Tests, tests and more tests
Today's pregnant woman has the advantage of a whole bunch of technology not available to our mothers, grandmothers, etc. But the past month has made me wonder... is too much information a bad thing or a good thing?
As I posted previously, I had my ultrasound to see my lovely baby boy. That technology made me happy. On that same day I had what is called the "Quad Marker" test, which is a blood test to help detect problems with the baby. Well, I wish before they did this test that they warned you what a "marker" really means (it's merely a statement of odds) and how common it is for "markers" to pop up. But no... no one told me that and so has ensued nearly a month of stress now.
I got a call from my doctor saying my quad marker showed "a hightened marker for Downs Syndrome." I panicked, ran to the bathroom to cry only to find a friend from work in there who said she had the same thing and it was quite common. I then called my mom who had just talked to a family friend who also had the same happen to her. After reassuring myself with the numerous stories I was getting about how common this was and how only a teeny-tiny percentage of results are true "positives" and the rest are just panic-inducing false positives... I began to relax. I scheduled my high-resolution ultrasound with a peri-natologist and waited.
After returning from a vacation with my husband, I visited the peri-natologist ready for some further reassurance. The first step was to talk to a "genetic counselor." Counselor to me implies one who counsels, gives you tools and informations, etc. It felt like her job was more to scare the living shit out of us. Mike and I went in there reassured at our VERY SLIGHT chances of anything being wrong, only to finish with the counselor and want to cry.
We then moved on to the ultrasound and got to see our boy again. The ultrasound proved to be the reassuring part as they looked for 20 markers for Downs Syndrome and found none. Whew... I was ready to breath a sigh of relief... and then the doctor walked in. He said that while he could find no markers there was a "gray area" because the baby's limbs weren't developing in time with his head. Panic again. He said that while it was not an immediate cause for concern (baby's can develop at all kinds of rates, etc), it was still a "gray area"... not a marker, a gray area. He then said that it was basically an mathematical game at this point. My "odds" of a Downs child was 1/141, less than 1% (a woman my age typically has a 1/450 chance). I could get an amniocentesis if I needed to be ABSOLUTELY sure, but it wasn't necessary as my odds were low, I was marker-free according to the ultrasound, etc. Plus, the amnio presented a 1/300 chance of miscarriage (I was getting damn sick of statistics at this point, let me say).

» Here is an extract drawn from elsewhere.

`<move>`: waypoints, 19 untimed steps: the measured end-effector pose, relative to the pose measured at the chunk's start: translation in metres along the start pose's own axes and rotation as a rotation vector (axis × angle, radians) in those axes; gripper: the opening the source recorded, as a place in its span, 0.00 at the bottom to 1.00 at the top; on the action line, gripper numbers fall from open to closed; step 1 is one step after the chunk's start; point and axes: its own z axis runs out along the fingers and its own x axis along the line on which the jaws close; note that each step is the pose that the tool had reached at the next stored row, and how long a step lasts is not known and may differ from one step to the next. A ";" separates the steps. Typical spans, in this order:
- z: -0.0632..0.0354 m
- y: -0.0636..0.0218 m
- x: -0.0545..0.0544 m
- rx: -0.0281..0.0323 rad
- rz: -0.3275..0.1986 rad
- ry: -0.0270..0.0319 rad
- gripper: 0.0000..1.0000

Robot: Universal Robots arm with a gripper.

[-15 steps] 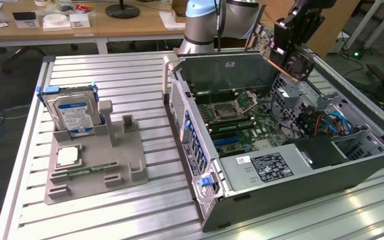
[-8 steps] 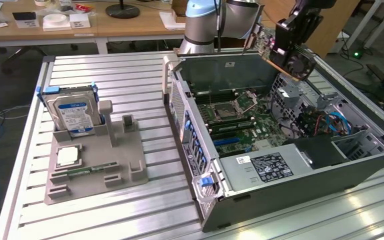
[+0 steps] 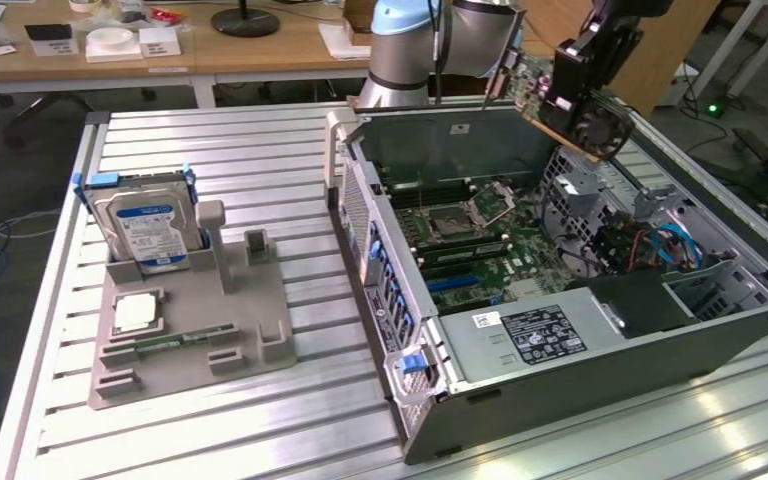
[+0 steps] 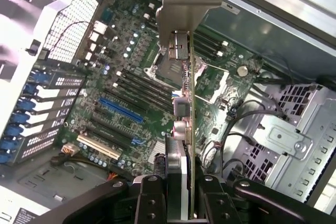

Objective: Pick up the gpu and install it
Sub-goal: 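Insert the gpu into the slot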

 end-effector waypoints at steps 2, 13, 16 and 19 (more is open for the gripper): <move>0.0000 0.0000 0.000 0.0003 -0.021 0.0004 0.28; 0.0000 0.0000 0.000 0.0027 -0.151 0.0026 0.28; 0.0000 0.0000 0.000 0.0033 -0.181 0.0031 0.28; 0.0000 0.0000 0.000 0.0038 -0.212 0.0037 0.28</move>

He left us to think about it, but I pretty much knew what I would do. I knew I could not enjoy the rest of this damn pregnancy with odds floating around in my head... I got the amnio. It's a somewhat scary and painful procedure where they stick a rather long (but thin!) needle (with the help of ultrasound) through your stomach and into the amniotic sac to get fluid. It really hurts less than one of those shots they jam in your ass to give you demerol at the hospital though, so I lived.
I had a day of soreness following and then yesterday I had some pains/cramping that caused me to stay home from work on the advice of the doctor. They were sure the amnio hadn't put the baby in danger, but my pains made them a tad concerned, so I was to take it easy for a day.
Now, I'm waiting.... waiting for the results. It can take up to about two weeks for amnio results and I'm just sitting here wondering... is all this technology worth it? A friend at work chose not to have the quad marker test due to the high number of false positives and stress. But then there's that part of me that really likes to plan and prepare... so that if I have a special needs child, I can start planning now. But with my odds so low and chances are I'll hear in about a week that I have a perfectly healthy boy... I'm wondering if my need to know and plan is just causing me a much more stressful pregnancy than necessary.
Hmmm... food for thought. How much better is technology going to get? And will it be worth it? Or will pregnant women run around with odds in their heads for an entire 9 months not able to relax?